Organ harvesters don’t waste anesthesia on donor bodies. Yet, if that donor is aware, even dimly, of their surroundings and the pain their bodies are sensing, wouldn’t that procedure qualify as the furthest thing from a “social good?”
As medical science has pushed the boundaries of the possible, we frequently encounter instances where we push beyond a moral line. Even when pursuing a praiseworthy goal, the journey can be wholly reprehensible. In mid-20th century Germany, great strides in understanding human physiology, function and disorder were made, but at the cost of humanity itself.
Human experimentation without restriction resulted in medical insights, which under different circumstances would be laudable advancements in medicine, but in reality, were so repugnantly obtained they were rendered less than worthless, they were anathema to medicine itself.
As technology is increasingly brought to bear on the various maladies and complaints of mankind, the temptation to step beyond the line of propriety is ever-present, and too often indulged.
The Uniform Determination of Death Act – which is no act in the legislative sense, but rather a protocol adopted largely by consensus – originally laid out some fairly stark lines, but as the “possible” in medicine became the “profitable,” these lines have been smudged into near invisibility.
The “Dead Donor Rule,” which in essence states that organ harvesting cannot be done until the donor is indeed dead, nor can the act of harvesting bring about the death of the donor, while not a legal proscription, has always been the governing principle under which organ transplantation takes place in the United States.
Once groused about under the breath of those medicos who saw it as an obstacle to be overcome, the rule is now all but dead as physicians’ groups and organ donation organizations have declared it outdated and inappropriate for the modern complexities of transplantation.
The meaning of words like “permanent,” and “irreversible” are being challenged by transplantation advocates who are increasingly discovering advances in medical tech don’t merely benefit their particular bailiwick, but also offer greater insight into the meaning of brain death, and circulatory death.
Death was once defined as blue, lifeless and cold, but now comes in many shades and temperatures, depending on the definition. A person today can be pink, warm, and functioning, and still be considered dead for the purposes of organ harvesting.
The silver platter boon to transplantation we call “brain death,” is meant to describe someone whose brain functions have irreversibly ceased, leaving only a body operating minimally, with artificial, mechanical support.

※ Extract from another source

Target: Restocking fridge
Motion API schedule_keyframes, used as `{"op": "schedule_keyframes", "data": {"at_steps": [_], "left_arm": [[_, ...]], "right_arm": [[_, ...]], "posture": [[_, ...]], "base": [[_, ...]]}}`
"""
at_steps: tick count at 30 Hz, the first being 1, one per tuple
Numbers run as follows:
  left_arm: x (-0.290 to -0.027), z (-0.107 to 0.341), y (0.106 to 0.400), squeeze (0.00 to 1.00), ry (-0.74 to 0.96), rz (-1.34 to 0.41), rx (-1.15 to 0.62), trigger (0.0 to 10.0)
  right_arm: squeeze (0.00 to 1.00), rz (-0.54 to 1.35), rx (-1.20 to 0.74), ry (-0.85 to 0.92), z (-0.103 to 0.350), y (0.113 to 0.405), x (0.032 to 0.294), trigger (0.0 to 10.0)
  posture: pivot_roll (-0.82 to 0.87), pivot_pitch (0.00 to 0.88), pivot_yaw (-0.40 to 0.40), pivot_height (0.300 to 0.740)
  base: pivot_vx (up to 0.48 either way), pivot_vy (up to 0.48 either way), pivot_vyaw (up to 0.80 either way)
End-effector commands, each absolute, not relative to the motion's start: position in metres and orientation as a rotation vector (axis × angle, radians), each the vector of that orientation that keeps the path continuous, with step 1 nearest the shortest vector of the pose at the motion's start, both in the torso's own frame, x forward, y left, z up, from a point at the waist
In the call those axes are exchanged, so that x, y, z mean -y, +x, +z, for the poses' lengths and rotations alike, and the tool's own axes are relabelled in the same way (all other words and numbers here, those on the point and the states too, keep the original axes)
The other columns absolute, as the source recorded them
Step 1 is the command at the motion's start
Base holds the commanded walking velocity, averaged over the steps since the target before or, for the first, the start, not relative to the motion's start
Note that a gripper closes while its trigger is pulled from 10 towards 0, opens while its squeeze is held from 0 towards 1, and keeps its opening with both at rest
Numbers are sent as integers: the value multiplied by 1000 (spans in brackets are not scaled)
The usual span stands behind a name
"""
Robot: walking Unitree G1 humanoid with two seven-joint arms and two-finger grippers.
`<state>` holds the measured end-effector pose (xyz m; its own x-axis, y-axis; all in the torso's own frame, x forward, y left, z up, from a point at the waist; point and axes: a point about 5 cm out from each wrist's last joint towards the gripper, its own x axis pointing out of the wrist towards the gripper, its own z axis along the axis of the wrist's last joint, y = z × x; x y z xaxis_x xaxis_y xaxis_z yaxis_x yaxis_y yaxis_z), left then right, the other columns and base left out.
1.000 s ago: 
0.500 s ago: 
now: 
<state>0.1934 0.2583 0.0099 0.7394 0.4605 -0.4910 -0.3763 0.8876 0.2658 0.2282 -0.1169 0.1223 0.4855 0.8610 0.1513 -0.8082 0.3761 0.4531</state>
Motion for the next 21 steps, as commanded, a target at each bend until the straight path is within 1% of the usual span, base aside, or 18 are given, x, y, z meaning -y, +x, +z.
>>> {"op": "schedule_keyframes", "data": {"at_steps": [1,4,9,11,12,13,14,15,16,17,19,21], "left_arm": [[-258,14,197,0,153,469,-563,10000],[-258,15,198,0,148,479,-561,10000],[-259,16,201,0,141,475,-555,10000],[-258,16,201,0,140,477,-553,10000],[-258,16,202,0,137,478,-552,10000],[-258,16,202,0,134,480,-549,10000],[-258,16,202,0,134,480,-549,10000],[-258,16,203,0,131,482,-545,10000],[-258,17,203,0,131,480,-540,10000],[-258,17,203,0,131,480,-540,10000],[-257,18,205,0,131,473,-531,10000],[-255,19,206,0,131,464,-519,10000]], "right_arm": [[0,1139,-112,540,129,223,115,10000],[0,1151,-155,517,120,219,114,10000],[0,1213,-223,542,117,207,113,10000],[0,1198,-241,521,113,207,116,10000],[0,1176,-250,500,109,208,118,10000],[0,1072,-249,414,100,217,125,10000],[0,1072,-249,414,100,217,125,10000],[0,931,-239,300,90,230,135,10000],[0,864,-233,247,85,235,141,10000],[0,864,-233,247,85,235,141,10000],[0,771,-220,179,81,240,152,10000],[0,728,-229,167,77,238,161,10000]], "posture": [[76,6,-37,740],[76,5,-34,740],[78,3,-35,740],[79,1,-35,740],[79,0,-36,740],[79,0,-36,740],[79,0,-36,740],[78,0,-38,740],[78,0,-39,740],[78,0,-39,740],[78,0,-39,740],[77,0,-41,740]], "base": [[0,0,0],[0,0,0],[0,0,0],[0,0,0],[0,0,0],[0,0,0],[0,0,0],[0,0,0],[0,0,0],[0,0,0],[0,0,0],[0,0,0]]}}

However new diagnostic tools have revealed this to be an unjustified assumption in far more cases than previously thought.
With mechanical ventilation, “brain dead” individuals still maintain a wide array of biological functions, including circulation, respiration, wound healing, infection fighting, temperature regulation, and secretion of neurohormones. Some have even gestated a fetus. They are not dead according to the established biological conception of death.
Moreover, many of these functions are entirely directed by the brain, putting the lie to the idea that brain functions have “irreversibly ceased.”
Some counter this argument by pointing to the necessity of mechanical ventilation, suggesting the ventilator is acting as a “life substitute.” This point falls apart when one considers that a ventilator only pushes air in and out of a patient. The patient’s body has to negotiate the oxygen transfer, the myriad processes of blood oxygenation, and removal of waste products at the cellular level, etc.
Clearly there’s a lot more going on than a simple air handling, HVAC operation.
The current rush to redefine the Uniform Determination of Death Act is both unseemly and starkly mercenary. Same goes for advocating the abandonment of the “Dead Donor Rule.”
If any changes need to be made at this juncture, it would be to strengthen both guiding principles by adopting them as law. Until we have a much deeper understanding of brain function, anything less restrictive is brutally inhumane.